Parents, for as long as it can be remembered, have been doing their best to provide for their children. Whether it is morals or mentality, ethics or education, it is our responsibility to bestow the good habits onto the next generation(s) so that they too have the best possible opportunity to be successful. That’s all easy when we draw it up in our heads, but how am I supposed to help my child with their math fluency?
Last year, my kindergarten son had the assignment of being read to on a nightly basis. Through the years, he will have a reading log, writing journals, and plenty of work to help him grow as an academic writer and reader. There will come a time, though, when he walks up to us with a sheet of math homework; will we be able to help? Have we been talking math with him throughout his life?
Fortunately, it is an incredible time to be an educator. In our book, The Classroom Chef, Matt Vaudrey and I discuss a number of ways to engage a class full of students, build a classroom culture where it is safe to take risks, and develop a curiosity for mathematics and the world around them. In the home, though, is a different story altogether.
Or is it?
Perhaps we’re just looking for different conversations around the dinner table.
Table Talk Math
TableTalkMath.com has been started to send a weekly newsletter to interested parents who want to engage in a discussion involving math. Maybe it’s a funky picture that begs questions; perhaps it’s a conundrum that a child (and the adult) will have to ponder before making a decision of which is better; it could be a question of mental math and how each person around the table went about solving it. Either way, the goal is to have a low bar of entry into a curiosity-building math prompt that all can enjoy, even if it’s only for a few minutes a week.

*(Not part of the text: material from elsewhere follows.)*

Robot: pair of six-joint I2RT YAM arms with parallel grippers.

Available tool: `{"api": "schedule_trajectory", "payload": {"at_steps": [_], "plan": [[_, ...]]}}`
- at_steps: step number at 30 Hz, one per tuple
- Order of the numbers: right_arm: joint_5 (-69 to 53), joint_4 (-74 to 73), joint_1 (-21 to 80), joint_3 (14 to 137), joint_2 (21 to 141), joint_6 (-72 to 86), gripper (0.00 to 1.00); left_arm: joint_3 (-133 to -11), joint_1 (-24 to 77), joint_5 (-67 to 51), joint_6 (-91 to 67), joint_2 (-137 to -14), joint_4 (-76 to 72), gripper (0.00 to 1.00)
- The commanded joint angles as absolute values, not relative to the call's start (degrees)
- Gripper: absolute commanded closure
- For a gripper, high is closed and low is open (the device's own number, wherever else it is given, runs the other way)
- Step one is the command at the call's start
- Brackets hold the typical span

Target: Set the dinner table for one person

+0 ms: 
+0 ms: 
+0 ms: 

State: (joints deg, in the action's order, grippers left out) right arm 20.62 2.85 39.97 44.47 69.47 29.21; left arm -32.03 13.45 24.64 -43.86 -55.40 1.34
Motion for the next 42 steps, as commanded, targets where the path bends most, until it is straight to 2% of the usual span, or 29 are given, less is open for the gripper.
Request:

Included in every newsletter will be a prompt, some tips to get the conversation going, and hopefully a few words of advice from the creator/contributor. As parents, you want what is best for your child(ren) and this is one more small bit of support.
To sign up for the newsletter, head over to tabletalkmath.com and register today. Also, feel free to follow me on Twitter at @TableTalkMath and @jstevens009 for an occasional post that gets me thinking. If you have a contribution that you would like to see featured, email me at [email protected].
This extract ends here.